* Task item
Exactly as they appear below, repeat the lines from the one with "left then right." through the one with "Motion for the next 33", and no others.

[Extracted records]

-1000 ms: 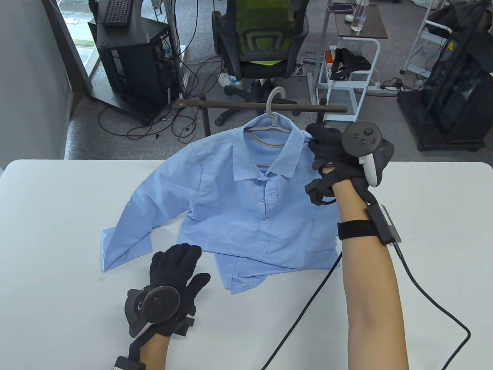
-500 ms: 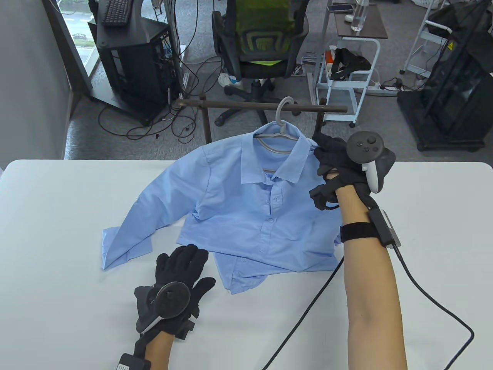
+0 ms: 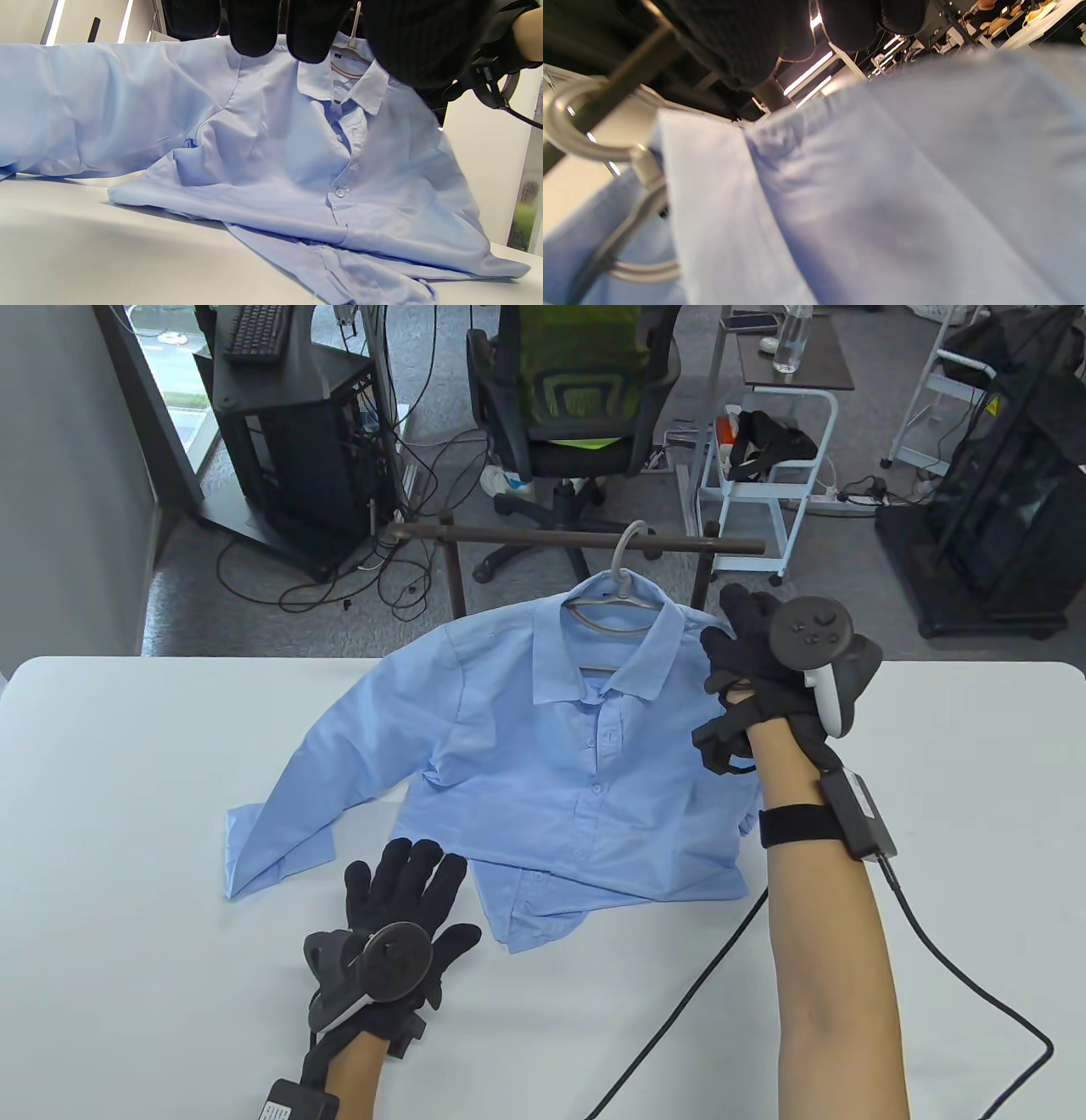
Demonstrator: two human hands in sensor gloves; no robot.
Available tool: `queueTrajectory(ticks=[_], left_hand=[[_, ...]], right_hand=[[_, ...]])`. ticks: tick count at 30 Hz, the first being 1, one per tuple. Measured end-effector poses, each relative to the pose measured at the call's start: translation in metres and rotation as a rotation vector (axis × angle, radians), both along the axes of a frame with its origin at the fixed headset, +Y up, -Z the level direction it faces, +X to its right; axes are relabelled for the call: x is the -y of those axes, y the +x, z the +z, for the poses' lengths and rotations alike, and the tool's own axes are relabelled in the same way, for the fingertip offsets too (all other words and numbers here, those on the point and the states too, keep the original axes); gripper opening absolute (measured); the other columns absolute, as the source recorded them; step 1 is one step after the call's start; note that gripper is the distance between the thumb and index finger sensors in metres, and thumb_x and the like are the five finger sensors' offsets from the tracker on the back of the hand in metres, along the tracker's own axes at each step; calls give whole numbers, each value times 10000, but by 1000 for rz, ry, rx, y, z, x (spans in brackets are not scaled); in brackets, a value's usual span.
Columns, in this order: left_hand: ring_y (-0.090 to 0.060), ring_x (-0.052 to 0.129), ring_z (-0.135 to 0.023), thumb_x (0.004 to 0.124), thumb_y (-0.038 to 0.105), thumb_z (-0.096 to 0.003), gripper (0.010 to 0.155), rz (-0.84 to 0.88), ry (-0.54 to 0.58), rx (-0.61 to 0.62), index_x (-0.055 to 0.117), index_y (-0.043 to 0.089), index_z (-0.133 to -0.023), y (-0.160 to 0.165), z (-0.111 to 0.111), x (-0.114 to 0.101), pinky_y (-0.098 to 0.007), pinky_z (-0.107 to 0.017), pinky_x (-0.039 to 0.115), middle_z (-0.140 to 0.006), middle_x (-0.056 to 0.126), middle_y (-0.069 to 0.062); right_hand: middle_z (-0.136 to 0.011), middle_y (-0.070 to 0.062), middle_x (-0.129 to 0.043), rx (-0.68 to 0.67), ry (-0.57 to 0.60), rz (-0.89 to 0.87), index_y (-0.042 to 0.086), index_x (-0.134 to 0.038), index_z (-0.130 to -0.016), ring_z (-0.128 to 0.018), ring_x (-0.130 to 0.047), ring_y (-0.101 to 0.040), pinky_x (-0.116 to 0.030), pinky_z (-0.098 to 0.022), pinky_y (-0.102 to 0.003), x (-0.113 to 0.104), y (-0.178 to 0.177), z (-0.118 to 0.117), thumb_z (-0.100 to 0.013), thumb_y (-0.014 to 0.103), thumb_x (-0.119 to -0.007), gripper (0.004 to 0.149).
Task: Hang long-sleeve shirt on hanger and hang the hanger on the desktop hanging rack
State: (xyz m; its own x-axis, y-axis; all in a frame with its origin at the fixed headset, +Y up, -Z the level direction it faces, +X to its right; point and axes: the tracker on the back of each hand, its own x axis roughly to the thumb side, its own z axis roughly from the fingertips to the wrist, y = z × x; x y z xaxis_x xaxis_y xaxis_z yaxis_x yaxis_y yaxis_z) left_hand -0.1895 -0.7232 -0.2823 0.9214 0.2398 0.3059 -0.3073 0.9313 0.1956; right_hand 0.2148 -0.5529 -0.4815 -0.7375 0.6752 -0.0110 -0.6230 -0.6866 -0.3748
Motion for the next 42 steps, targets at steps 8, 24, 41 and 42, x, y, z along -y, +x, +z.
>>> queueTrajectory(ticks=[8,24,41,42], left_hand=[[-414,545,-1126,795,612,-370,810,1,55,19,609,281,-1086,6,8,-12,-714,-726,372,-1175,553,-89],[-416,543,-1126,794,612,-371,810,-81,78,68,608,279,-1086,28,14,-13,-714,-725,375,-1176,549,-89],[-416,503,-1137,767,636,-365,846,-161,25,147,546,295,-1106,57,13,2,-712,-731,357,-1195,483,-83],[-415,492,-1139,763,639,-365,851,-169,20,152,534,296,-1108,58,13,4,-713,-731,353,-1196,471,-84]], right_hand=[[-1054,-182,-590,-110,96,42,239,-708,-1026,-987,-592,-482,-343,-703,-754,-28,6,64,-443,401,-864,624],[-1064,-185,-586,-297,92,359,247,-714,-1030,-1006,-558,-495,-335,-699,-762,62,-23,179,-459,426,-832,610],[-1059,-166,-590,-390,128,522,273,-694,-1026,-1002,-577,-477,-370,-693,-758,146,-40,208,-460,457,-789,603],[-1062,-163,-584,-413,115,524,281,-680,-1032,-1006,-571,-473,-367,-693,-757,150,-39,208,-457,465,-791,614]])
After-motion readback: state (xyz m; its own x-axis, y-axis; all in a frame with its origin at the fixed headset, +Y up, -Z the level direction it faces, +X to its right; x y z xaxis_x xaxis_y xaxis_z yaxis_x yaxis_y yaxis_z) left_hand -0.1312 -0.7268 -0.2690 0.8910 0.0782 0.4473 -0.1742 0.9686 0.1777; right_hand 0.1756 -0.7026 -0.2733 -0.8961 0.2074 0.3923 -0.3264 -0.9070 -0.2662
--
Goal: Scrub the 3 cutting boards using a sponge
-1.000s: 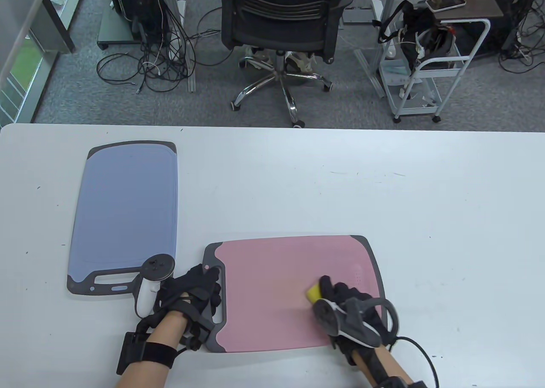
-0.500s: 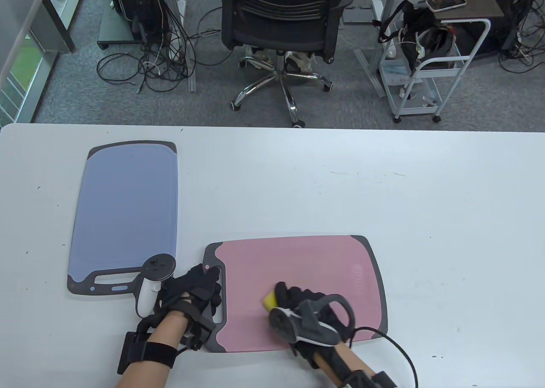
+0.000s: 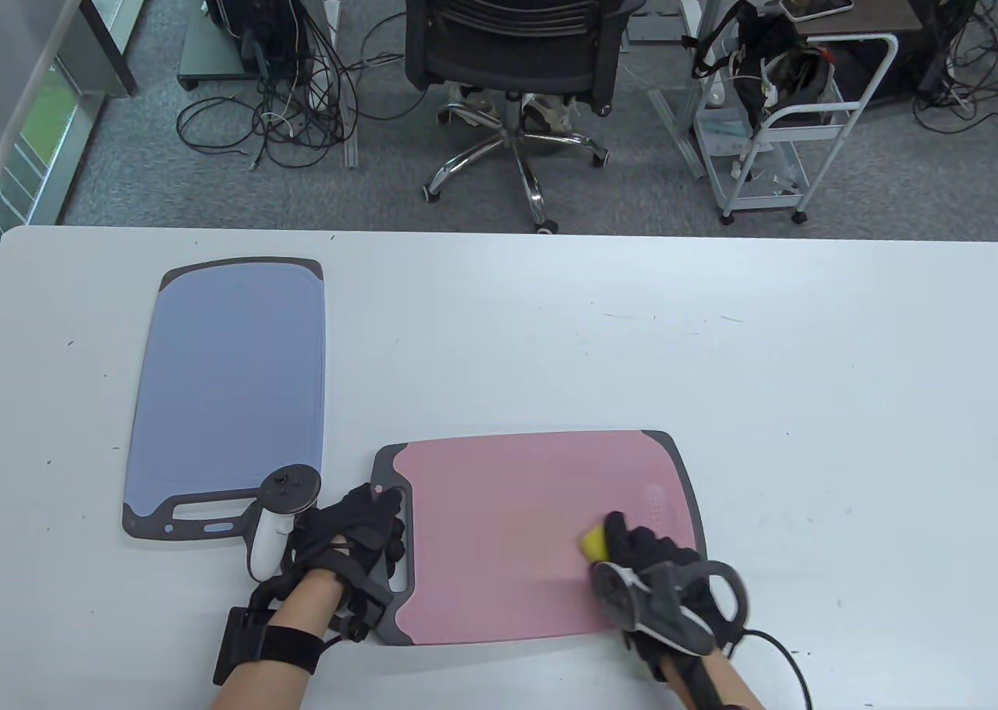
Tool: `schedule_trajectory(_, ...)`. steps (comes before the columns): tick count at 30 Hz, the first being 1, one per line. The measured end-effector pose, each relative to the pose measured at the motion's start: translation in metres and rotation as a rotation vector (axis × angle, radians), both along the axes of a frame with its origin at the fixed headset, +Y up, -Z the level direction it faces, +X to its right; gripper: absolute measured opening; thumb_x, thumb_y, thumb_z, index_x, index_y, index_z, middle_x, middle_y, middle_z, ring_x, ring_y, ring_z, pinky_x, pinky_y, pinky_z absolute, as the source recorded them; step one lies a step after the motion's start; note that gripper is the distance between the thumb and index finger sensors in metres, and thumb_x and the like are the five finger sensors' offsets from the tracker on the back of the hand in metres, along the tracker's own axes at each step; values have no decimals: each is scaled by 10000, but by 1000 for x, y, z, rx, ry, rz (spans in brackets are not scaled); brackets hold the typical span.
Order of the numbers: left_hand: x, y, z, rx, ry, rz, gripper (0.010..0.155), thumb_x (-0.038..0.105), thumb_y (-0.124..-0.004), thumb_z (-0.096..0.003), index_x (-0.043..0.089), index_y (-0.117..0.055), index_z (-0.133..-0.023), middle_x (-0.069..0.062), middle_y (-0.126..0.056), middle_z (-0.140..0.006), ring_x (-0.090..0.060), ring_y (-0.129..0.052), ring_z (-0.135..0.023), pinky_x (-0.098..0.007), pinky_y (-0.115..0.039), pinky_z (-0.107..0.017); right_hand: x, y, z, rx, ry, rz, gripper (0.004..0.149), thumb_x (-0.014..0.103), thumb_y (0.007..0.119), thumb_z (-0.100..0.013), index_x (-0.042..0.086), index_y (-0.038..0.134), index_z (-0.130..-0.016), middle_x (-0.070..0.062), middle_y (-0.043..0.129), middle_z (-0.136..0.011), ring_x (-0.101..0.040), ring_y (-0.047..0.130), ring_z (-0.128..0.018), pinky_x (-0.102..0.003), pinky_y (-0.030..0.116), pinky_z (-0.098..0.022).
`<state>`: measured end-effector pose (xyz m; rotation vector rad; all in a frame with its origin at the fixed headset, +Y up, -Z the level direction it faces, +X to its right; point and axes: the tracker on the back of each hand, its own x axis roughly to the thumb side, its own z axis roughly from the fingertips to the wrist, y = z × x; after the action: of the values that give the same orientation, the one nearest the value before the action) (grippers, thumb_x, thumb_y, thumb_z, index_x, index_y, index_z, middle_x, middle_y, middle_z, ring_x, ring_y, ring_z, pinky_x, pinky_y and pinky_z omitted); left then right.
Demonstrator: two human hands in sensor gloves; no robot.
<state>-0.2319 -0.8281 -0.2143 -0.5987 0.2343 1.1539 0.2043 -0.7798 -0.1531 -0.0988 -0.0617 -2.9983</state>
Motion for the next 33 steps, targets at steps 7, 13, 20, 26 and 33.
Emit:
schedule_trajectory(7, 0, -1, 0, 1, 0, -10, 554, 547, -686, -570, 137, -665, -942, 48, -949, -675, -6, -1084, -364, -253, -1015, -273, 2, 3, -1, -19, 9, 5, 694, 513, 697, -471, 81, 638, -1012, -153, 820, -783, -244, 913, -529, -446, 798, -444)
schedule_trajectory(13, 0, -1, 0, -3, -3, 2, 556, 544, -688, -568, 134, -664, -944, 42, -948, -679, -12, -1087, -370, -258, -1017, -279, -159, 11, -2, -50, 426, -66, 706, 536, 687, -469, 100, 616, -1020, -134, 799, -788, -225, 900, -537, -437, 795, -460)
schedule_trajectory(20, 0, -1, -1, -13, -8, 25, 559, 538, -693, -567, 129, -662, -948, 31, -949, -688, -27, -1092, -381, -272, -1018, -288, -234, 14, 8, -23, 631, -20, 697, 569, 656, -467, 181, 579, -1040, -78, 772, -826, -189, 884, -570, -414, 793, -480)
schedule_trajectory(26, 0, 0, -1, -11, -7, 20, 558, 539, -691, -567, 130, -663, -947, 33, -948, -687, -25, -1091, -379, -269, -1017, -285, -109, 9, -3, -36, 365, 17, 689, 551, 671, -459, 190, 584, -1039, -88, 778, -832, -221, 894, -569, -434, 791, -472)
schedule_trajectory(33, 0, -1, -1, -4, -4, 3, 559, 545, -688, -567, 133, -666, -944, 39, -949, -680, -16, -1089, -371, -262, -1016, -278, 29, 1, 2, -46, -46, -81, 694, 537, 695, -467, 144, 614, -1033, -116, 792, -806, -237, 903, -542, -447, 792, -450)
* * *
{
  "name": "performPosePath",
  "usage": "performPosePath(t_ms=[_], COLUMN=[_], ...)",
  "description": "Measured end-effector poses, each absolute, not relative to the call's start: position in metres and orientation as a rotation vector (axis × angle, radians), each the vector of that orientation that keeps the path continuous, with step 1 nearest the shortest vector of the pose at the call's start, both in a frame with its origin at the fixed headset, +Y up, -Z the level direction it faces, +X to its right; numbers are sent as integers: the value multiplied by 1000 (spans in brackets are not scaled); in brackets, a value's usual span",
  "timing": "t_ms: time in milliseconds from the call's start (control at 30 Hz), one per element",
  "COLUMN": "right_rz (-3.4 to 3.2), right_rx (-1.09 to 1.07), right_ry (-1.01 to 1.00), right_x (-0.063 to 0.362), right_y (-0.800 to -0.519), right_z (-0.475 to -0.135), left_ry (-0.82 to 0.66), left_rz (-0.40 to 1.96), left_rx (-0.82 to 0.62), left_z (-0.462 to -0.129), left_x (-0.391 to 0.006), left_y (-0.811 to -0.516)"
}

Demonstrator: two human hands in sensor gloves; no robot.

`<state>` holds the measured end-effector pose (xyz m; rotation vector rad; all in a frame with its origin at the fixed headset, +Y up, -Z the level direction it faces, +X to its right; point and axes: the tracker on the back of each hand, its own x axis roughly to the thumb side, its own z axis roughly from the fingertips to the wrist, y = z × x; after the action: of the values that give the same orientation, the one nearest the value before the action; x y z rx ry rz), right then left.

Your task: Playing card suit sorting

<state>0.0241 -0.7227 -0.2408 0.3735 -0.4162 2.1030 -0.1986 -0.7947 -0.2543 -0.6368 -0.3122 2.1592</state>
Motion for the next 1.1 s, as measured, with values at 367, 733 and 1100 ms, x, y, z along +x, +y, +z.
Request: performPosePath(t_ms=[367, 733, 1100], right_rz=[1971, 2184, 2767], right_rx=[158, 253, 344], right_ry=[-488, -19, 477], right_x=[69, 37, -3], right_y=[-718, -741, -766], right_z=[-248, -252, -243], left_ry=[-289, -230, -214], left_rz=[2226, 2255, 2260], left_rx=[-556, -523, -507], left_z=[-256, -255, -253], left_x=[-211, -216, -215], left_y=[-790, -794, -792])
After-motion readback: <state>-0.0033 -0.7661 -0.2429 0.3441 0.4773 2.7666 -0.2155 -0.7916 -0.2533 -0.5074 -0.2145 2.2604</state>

* Finished exercise
`<state>`: measured end-effector pose (xyz m; rotation vector rad; all in a frame with its origin at the fixed headset, +Y up, -Z the level direction it faces, +X to its right; point and axes: the tracker on the back of each hand, its own x axis roughly to the thumb side, its own z axis roughly from the fingertips to the wrist, y = z × x; after the action: of the values that give the same orientation, the one nearest the value before the action) (grippers, thumb_x, thumb_y, thumb_z, index_x, index_y, index_z, middle_x, middle_y, middle_z, ring_x, ring_y, ring_z, pinky_x, pinky_y and pinky_z omitted); left then right.
Demonstrator: two human hands in sensor gloves; no robot.
<state>-0.2319 -0.8281 -0.2143 -0.5987 0.2343 1.1539 0.2043 -0.7798 -0.1531 -0.0988 -0.0617 -2.9983</state>
Motion for the next 33 steps, targets at steps 7, 13, 20, 26 and 33.

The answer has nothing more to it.